#### [Work to complete]
In the data below, find each line carrying the string "positions" and copy it out.
═════ The data ═════
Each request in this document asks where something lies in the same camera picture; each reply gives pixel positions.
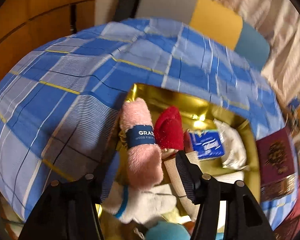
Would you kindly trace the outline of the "beige sock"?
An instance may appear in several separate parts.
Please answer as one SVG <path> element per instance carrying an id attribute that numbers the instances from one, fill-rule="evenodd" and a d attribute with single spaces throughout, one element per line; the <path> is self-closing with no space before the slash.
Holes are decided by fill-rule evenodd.
<path id="1" fill-rule="evenodd" d="M 199 205 L 194 205 L 192 201 L 187 198 L 186 192 L 184 190 L 181 178 L 179 176 L 175 158 L 164 161 L 167 174 L 169 176 L 170 182 L 177 194 L 178 200 L 183 207 L 184 211 L 181 213 L 186 213 L 190 219 L 195 222 L 198 216 Z"/>

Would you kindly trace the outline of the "blue tissue packet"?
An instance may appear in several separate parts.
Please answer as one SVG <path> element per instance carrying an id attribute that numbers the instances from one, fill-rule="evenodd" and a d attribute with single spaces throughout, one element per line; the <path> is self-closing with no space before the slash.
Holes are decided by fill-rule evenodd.
<path id="1" fill-rule="evenodd" d="M 222 157 L 225 152 L 216 129 L 188 131 L 189 150 L 196 151 L 199 160 Z"/>

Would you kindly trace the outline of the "pink towel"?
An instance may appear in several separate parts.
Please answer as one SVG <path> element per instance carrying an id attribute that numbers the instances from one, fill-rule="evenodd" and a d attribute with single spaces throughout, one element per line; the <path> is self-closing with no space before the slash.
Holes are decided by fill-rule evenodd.
<path id="1" fill-rule="evenodd" d="M 150 111 L 142 98 L 123 104 L 120 128 L 126 136 L 130 186 L 143 191 L 160 184 L 164 177 L 161 149 L 155 141 Z"/>

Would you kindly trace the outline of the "white work glove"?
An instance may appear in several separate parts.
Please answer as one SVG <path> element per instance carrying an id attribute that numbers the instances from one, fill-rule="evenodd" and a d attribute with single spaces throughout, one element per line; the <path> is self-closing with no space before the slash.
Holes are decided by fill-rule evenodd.
<path id="1" fill-rule="evenodd" d="M 171 212 L 176 204 L 177 198 L 167 184 L 139 191 L 113 182 L 110 193 L 101 206 L 123 224 L 135 221 L 151 227 L 161 215 Z"/>

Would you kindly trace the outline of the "white mesh pouch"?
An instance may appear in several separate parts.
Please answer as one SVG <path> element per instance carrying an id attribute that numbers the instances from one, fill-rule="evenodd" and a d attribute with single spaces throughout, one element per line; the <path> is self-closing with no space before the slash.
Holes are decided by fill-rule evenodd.
<path id="1" fill-rule="evenodd" d="M 224 149 L 224 155 L 221 156 L 223 167 L 237 171 L 242 170 L 246 167 L 247 154 L 239 133 L 225 122 L 217 119 L 214 119 L 213 122 L 217 127 Z"/>

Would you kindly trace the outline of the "red knit item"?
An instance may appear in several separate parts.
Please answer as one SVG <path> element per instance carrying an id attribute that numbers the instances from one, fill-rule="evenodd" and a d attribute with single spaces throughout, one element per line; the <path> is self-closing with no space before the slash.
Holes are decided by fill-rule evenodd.
<path id="1" fill-rule="evenodd" d="M 177 107 L 170 106 L 159 115 L 154 126 L 154 136 L 162 150 L 184 149 L 182 119 Z"/>

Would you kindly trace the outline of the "teal plush ball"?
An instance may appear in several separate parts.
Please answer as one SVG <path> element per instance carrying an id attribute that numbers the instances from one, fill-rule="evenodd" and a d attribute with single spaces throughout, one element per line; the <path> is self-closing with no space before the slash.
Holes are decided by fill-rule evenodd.
<path id="1" fill-rule="evenodd" d="M 187 229 L 176 223 L 160 221 L 145 234 L 145 240 L 189 240 Z"/>

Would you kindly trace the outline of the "gold tray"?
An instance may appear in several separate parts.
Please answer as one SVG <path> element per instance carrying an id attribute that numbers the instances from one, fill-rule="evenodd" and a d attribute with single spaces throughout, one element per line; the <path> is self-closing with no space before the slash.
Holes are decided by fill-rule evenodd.
<path id="1" fill-rule="evenodd" d="M 260 172 L 258 164 L 258 153 L 255 144 L 253 132 L 250 128 L 249 121 L 225 108 L 210 103 L 204 99 L 192 96 L 189 94 L 178 93 L 172 90 L 154 87 L 146 84 L 135 83 L 128 92 L 125 101 L 134 101 L 136 98 L 142 98 L 150 111 L 153 124 L 157 121 L 159 115 L 168 107 L 175 106 L 179 109 L 182 119 L 183 132 L 186 130 L 202 130 L 216 129 L 214 119 L 227 123 L 234 128 L 240 135 L 247 154 L 246 167 L 242 170 L 244 183 L 249 187 L 249 190 L 260 203 Z M 120 112 L 117 117 L 113 129 L 110 134 L 108 148 L 117 150 L 120 154 L 120 165 L 115 180 L 120 184 L 126 184 L 127 178 L 127 147 L 125 142 L 125 134 L 120 128 Z M 174 158 L 171 155 L 162 161 L 162 170 L 164 173 L 163 181 L 160 185 L 169 185 L 172 194 L 177 198 L 176 207 L 169 213 L 161 215 L 161 220 L 166 220 L 172 223 L 184 223 L 190 219 L 186 213 L 181 213 L 183 210 L 177 194 L 170 182 L 166 171 L 164 161 Z M 225 176 L 225 174 L 235 174 L 237 171 L 223 168 L 220 158 L 198 160 L 196 164 L 200 167 L 203 173 L 208 173 L 216 178 L 216 176 Z M 141 239 L 133 230 L 137 227 L 135 222 L 122 224 L 114 216 L 106 211 L 102 211 L 99 215 L 101 229 L 104 239 Z"/>

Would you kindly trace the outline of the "blue plaid tablecloth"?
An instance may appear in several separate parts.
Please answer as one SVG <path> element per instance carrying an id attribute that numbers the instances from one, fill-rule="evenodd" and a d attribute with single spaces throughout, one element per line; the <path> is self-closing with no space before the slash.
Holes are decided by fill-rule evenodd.
<path id="1" fill-rule="evenodd" d="M 22 220 L 48 182 L 96 166 L 135 83 L 229 109 L 249 120 L 256 139 L 285 125 L 250 62 L 181 22 L 132 19 L 59 38 L 0 81 L 0 192 Z"/>

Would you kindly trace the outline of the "pink cardboard box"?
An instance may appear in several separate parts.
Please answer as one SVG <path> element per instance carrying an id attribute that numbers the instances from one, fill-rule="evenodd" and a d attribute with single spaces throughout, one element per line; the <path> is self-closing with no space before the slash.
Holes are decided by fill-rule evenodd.
<path id="1" fill-rule="evenodd" d="M 294 191 L 296 180 L 289 129 L 284 127 L 256 141 L 261 177 L 261 201 Z"/>

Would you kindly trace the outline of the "patterned beige curtain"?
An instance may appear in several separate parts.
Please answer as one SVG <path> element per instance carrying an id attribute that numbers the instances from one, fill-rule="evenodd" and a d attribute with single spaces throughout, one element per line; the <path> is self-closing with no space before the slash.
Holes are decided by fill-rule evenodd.
<path id="1" fill-rule="evenodd" d="M 238 13 L 270 45 L 262 69 L 280 100 L 300 98 L 300 14 L 290 0 L 217 0 Z"/>

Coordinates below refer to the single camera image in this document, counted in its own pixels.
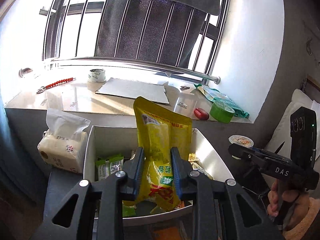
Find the right hand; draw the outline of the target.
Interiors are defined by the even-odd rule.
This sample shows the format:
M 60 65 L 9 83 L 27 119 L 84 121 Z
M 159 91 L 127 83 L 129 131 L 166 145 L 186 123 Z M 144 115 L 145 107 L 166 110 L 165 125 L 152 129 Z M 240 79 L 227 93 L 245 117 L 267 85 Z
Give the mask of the right hand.
M 267 207 L 268 215 L 277 217 L 279 213 L 279 200 L 282 199 L 282 203 L 289 202 L 293 203 L 296 198 L 299 197 L 299 192 L 296 190 L 286 190 L 282 194 L 278 193 L 279 183 L 276 179 L 271 187 L 271 191 L 268 193 L 269 205 Z

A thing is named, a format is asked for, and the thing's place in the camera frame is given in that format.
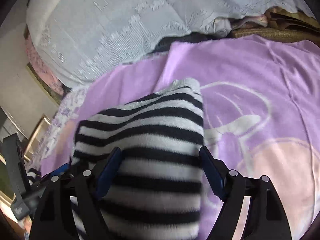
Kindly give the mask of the black white striped sweater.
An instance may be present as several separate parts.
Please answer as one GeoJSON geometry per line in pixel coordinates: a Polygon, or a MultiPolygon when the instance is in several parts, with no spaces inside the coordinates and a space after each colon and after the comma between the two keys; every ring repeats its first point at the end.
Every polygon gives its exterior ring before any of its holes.
{"type": "Polygon", "coordinates": [[[192,78],[79,123],[73,165],[93,168],[115,147],[124,156],[100,201],[112,239],[196,239],[203,134],[200,85],[192,78]]]}

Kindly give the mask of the dark navy striped garment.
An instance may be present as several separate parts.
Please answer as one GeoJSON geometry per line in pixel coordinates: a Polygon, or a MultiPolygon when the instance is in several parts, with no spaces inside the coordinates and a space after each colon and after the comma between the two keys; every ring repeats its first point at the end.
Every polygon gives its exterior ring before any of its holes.
{"type": "Polygon", "coordinates": [[[41,172],[34,168],[31,168],[27,171],[27,179],[29,181],[29,184],[33,185],[41,179],[41,172]]]}

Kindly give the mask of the floral lavender bedsheet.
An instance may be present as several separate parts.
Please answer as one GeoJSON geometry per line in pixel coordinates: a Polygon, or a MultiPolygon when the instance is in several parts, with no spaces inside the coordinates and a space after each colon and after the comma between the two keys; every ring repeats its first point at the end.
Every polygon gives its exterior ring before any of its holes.
{"type": "Polygon", "coordinates": [[[78,111],[84,103],[88,89],[88,85],[76,87],[62,99],[31,161],[25,165],[26,170],[34,169],[47,174],[69,162],[70,153],[64,157],[63,147],[74,128],[74,121],[78,117],[78,111]]]}

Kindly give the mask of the wooden framed furniture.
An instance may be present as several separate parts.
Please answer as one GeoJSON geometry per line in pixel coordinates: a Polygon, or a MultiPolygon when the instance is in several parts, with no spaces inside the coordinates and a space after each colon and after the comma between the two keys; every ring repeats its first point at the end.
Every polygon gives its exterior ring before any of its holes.
{"type": "Polygon", "coordinates": [[[40,144],[41,138],[44,136],[44,133],[49,128],[50,124],[51,120],[43,114],[31,135],[27,137],[12,115],[1,108],[1,202],[5,205],[10,206],[15,195],[9,183],[9,176],[5,166],[5,157],[2,153],[4,139],[12,134],[16,134],[20,141],[20,148],[24,155],[24,161],[28,163],[31,161],[33,154],[40,144]]]}

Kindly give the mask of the pink floral pillow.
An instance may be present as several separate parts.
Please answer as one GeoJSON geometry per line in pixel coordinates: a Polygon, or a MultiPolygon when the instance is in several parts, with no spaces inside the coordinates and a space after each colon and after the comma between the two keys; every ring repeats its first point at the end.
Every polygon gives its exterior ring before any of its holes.
{"type": "Polygon", "coordinates": [[[49,94],[55,103],[60,105],[64,97],[71,89],[62,84],[50,68],[43,62],[40,55],[36,51],[28,26],[24,29],[25,49],[29,60],[28,68],[35,76],[35,79],[40,83],[40,86],[49,94]]]}

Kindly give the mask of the purple fleece blanket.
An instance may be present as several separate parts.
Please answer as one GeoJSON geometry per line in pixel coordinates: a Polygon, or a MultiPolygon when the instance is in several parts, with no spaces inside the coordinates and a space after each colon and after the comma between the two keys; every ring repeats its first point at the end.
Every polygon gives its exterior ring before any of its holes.
{"type": "MultiPolygon", "coordinates": [[[[118,66],[89,85],[63,156],[71,160],[81,121],[187,78],[200,85],[203,146],[243,176],[269,176],[300,239],[319,213],[319,48],[310,41],[175,42],[118,66]]],[[[222,206],[203,172],[201,183],[196,239],[207,238],[222,206]]]]}

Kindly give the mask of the white lace cover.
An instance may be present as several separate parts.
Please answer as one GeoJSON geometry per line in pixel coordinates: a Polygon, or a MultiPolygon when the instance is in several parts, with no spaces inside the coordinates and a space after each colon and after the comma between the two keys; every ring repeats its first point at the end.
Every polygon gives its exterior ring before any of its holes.
{"type": "Polygon", "coordinates": [[[137,61],[164,37],[225,37],[231,18],[273,7],[313,16],[304,0],[30,0],[27,26],[40,58],[73,88],[137,61]]]}

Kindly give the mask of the brown woven mat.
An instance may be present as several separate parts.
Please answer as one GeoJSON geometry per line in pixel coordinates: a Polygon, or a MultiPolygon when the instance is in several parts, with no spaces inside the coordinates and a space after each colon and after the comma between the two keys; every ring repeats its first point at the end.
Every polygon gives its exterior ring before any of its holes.
{"type": "Polygon", "coordinates": [[[308,40],[319,46],[319,22],[301,10],[291,13],[274,7],[259,16],[229,21],[232,31],[228,36],[232,38],[259,35],[267,40],[283,43],[308,40]]]}

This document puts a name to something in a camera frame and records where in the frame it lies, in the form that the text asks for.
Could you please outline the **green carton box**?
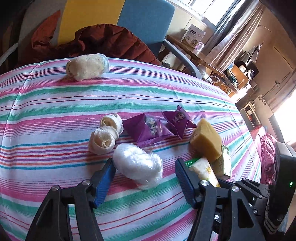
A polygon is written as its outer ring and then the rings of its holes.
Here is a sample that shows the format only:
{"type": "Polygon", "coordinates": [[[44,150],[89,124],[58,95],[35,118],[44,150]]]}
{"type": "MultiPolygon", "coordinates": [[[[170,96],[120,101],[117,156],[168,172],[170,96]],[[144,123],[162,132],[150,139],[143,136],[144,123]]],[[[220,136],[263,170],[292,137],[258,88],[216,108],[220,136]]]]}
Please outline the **green carton box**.
{"type": "Polygon", "coordinates": [[[211,166],[217,178],[228,180],[232,177],[230,151],[222,144],[221,152],[221,156],[211,166]]]}

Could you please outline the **green tissue pack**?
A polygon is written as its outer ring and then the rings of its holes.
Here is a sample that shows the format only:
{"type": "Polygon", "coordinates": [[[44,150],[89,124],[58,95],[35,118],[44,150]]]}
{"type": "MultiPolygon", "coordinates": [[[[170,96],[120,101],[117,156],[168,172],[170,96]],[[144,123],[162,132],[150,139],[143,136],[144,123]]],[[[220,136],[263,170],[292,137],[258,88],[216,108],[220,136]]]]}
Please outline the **green tissue pack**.
{"type": "Polygon", "coordinates": [[[205,157],[185,161],[185,165],[189,168],[189,170],[194,171],[200,180],[206,180],[214,187],[220,187],[214,171],[205,157]]]}

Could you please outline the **yellow sponge block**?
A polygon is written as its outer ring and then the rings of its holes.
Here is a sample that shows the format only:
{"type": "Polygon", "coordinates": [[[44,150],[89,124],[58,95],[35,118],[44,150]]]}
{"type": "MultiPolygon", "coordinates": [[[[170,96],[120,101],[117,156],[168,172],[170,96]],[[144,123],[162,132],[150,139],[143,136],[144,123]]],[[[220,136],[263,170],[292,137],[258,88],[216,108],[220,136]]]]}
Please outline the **yellow sponge block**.
{"type": "Polygon", "coordinates": [[[222,155],[222,140],[215,128],[202,118],[193,130],[190,138],[191,146],[201,157],[207,158],[210,164],[222,155]]]}

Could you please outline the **white plastic bundle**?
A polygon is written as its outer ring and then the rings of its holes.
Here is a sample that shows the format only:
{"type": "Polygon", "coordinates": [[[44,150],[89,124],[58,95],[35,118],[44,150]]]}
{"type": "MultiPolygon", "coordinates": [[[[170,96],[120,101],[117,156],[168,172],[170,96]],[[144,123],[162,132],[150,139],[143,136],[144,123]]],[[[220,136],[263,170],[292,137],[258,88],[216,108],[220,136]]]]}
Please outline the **white plastic bundle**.
{"type": "Polygon", "coordinates": [[[133,180],[141,190],[158,186],[162,179],[162,158],[134,144],[118,145],[114,150],[112,160],[116,169],[125,177],[133,180]]]}

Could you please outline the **white sock front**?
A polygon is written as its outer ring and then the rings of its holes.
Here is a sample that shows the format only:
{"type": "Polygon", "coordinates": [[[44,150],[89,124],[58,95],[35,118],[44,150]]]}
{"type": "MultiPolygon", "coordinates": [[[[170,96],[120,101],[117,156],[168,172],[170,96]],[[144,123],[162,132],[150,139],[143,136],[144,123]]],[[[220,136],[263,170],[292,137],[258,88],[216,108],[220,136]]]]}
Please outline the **white sock front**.
{"type": "Polygon", "coordinates": [[[112,151],[115,141],[119,138],[117,130],[112,126],[100,126],[91,133],[88,149],[97,155],[107,154],[112,151]]]}

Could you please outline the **white sock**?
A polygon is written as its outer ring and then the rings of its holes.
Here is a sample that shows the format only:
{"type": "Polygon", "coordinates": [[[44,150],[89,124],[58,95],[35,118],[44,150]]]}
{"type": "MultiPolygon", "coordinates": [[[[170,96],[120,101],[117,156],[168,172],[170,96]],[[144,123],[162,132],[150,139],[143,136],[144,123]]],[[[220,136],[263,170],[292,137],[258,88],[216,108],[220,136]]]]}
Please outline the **white sock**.
{"type": "Polygon", "coordinates": [[[100,126],[91,133],[88,149],[97,155],[107,154],[112,151],[115,141],[119,138],[117,130],[112,126],[100,126]]]}
{"type": "Polygon", "coordinates": [[[103,116],[100,120],[100,126],[111,126],[119,135],[123,132],[123,121],[117,113],[103,116]]]}

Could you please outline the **purple snack packet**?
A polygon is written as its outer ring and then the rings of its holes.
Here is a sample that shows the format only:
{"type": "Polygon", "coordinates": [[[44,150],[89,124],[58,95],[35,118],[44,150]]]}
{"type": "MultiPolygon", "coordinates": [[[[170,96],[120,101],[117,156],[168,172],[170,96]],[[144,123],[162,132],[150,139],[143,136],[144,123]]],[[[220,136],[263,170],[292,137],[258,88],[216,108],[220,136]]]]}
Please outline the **purple snack packet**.
{"type": "Polygon", "coordinates": [[[176,136],[155,116],[145,113],[124,120],[123,128],[141,148],[176,136]]]}
{"type": "Polygon", "coordinates": [[[174,111],[162,111],[161,113],[167,121],[167,128],[180,139],[183,139],[186,129],[197,127],[189,114],[179,105],[174,111]]]}

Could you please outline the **cream sock pair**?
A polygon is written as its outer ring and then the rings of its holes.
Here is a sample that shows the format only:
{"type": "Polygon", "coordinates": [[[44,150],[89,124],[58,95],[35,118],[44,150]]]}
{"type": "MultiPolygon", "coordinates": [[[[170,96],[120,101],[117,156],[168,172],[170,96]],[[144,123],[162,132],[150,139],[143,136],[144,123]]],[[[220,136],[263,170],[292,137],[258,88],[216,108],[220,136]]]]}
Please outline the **cream sock pair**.
{"type": "Polygon", "coordinates": [[[66,64],[66,74],[76,81],[99,77],[109,69],[110,63],[104,54],[82,55],[69,60],[66,64]]]}

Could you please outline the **striped pink green bedsheet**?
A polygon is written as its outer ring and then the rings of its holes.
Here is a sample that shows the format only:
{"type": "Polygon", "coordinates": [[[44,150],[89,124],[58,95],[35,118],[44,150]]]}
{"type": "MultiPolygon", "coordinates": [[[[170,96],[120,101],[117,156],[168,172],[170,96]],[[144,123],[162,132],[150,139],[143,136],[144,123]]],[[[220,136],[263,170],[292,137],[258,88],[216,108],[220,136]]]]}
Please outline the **striped pink green bedsheet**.
{"type": "MultiPolygon", "coordinates": [[[[182,106],[194,122],[206,119],[230,150],[232,179],[260,181],[261,164],[251,134],[230,98],[219,88],[184,73],[136,61],[110,59],[102,77],[77,82],[67,60],[23,66],[1,75],[1,226],[24,240],[54,185],[72,187],[92,176],[111,154],[89,152],[100,119],[123,120],[182,106]]],[[[105,240],[186,240],[196,211],[175,175],[175,160],[196,157],[184,138],[149,146],[163,160],[160,184],[139,190],[116,173],[105,202],[95,210],[105,240]]]]}

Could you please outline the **wooden side table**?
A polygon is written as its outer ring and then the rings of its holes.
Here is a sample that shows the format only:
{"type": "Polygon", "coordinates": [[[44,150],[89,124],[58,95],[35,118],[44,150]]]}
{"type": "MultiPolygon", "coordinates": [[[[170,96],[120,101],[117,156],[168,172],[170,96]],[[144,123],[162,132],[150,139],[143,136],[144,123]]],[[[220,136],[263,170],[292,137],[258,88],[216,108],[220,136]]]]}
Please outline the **wooden side table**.
{"type": "Polygon", "coordinates": [[[231,90],[238,94],[238,88],[235,87],[232,82],[230,82],[227,78],[227,76],[222,73],[221,71],[219,71],[217,68],[215,68],[214,66],[212,66],[211,64],[207,63],[206,61],[204,61],[202,58],[198,57],[197,54],[193,53],[193,51],[189,48],[189,46],[185,45],[184,43],[182,43],[181,41],[177,40],[176,38],[172,37],[171,35],[167,35],[166,39],[172,43],[172,44],[176,44],[178,47],[180,47],[183,51],[185,51],[188,55],[191,56],[190,60],[195,60],[198,65],[203,65],[206,68],[210,69],[211,71],[213,71],[214,73],[218,74],[221,78],[223,78],[223,80],[226,81],[227,85],[231,88],[231,90]]]}

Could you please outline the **brown curtain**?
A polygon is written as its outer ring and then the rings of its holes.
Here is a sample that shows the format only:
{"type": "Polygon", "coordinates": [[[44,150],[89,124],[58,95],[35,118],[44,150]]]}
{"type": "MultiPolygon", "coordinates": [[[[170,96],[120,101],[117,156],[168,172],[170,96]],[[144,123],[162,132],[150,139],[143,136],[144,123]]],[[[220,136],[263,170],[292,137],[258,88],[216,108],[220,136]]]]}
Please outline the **brown curtain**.
{"type": "Polygon", "coordinates": [[[204,61],[224,71],[254,34],[265,10],[260,1],[239,1],[204,47],[204,61]]]}

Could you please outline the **white appliance box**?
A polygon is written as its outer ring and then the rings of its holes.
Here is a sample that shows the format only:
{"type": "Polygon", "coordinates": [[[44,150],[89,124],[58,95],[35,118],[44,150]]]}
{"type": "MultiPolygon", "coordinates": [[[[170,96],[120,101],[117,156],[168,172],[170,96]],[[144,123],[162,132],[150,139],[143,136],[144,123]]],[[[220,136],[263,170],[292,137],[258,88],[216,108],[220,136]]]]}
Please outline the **white appliance box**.
{"type": "Polygon", "coordinates": [[[199,29],[195,25],[191,25],[186,30],[180,41],[191,48],[195,48],[205,36],[205,34],[206,32],[204,32],[203,30],[199,29]]]}

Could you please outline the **dark red jacket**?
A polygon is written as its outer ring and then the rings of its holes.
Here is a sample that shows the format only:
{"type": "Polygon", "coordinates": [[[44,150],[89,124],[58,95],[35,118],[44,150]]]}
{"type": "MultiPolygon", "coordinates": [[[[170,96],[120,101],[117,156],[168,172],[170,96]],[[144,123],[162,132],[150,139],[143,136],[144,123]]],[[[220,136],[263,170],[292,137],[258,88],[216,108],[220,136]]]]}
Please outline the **dark red jacket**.
{"type": "Polygon", "coordinates": [[[30,43],[20,56],[20,66],[48,60],[73,58],[87,54],[104,54],[106,57],[135,60],[160,66],[150,48],[130,30],[113,24],[98,24],[79,29],[74,40],[53,46],[61,11],[56,11],[33,33],[30,43]]]}

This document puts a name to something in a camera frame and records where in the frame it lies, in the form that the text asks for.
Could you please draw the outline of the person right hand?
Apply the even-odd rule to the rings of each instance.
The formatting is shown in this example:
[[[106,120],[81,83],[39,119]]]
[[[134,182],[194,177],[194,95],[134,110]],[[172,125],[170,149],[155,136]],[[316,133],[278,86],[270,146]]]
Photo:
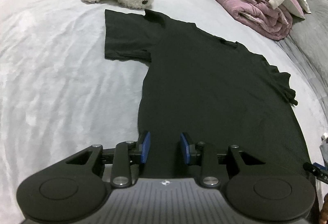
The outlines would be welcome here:
[[[328,224],[328,194],[325,195],[320,211],[319,224]]]

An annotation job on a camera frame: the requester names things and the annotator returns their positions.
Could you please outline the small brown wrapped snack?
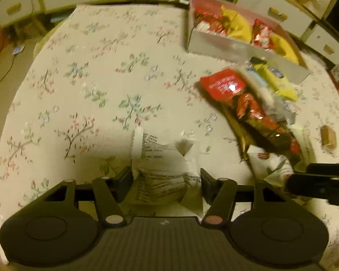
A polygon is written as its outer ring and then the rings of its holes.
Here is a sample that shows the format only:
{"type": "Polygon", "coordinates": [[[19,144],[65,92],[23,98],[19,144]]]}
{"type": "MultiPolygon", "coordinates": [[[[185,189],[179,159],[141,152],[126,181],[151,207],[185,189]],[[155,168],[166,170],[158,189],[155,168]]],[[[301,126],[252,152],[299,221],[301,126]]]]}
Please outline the small brown wrapped snack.
{"type": "Polygon", "coordinates": [[[320,129],[322,146],[328,150],[334,150],[337,146],[336,132],[328,125],[320,129]]]}

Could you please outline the yellow snack bag left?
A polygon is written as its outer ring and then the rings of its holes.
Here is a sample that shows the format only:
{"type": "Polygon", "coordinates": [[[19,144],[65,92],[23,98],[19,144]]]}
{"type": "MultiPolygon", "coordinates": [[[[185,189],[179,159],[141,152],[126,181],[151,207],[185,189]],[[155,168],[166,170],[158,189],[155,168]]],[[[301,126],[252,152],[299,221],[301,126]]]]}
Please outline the yellow snack bag left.
{"type": "Polygon", "coordinates": [[[220,10],[226,35],[237,40],[251,43],[252,26],[249,22],[235,10],[227,9],[224,6],[222,6],[220,10]]]}

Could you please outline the white drawer left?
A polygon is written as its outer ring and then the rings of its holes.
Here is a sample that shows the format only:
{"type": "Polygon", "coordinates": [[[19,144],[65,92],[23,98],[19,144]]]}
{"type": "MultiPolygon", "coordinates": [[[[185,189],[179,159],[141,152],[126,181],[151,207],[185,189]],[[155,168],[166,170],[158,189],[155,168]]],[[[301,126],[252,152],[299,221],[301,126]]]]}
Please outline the white drawer left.
{"type": "Polygon", "coordinates": [[[0,0],[0,26],[11,25],[38,10],[38,0],[0,0]]]}

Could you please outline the yellow snack packet on table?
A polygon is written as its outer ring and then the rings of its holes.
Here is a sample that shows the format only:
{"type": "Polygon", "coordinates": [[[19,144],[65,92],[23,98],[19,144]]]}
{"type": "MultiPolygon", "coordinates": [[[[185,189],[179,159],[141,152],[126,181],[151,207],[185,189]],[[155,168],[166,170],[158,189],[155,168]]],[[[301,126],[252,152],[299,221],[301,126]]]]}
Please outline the yellow snack packet on table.
{"type": "Polygon", "coordinates": [[[288,81],[287,77],[277,69],[267,64],[254,64],[253,68],[279,96],[286,100],[298,100],[293,85],[288,81]]]}

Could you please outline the white printed snack packet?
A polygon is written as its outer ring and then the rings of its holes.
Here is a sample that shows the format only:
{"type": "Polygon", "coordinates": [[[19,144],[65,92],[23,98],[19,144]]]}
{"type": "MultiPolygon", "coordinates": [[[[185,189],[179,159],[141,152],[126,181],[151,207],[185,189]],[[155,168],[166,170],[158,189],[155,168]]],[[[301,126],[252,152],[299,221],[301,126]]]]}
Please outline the white printed snack packet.
{"type": "Polygon", "coordinates": [[[137,127],[132,143],[133,185],[126,201],[146,206],[178,202],[202,217],[199,159],[197,141],[183,139],[173,144],[137,127]]]}

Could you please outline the white drawer right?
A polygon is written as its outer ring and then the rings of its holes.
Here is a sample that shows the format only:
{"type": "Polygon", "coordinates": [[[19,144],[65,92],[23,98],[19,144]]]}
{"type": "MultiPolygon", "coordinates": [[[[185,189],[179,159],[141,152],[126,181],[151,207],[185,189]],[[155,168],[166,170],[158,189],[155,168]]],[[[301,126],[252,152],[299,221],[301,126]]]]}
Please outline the white drawer right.
{"type": "Polygon", "coordinates": [[[308,14],[286,0],[238,0],[237,5],[274,20],[298,38],[312,22],[308,14]]]}

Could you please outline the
═════
#### [Written answer]
Each request in this document asks where something lies in the same camera picture; each reply gives pixel positions.
An annotation job on a camera frame: the requester names things and the annotator returns their positions.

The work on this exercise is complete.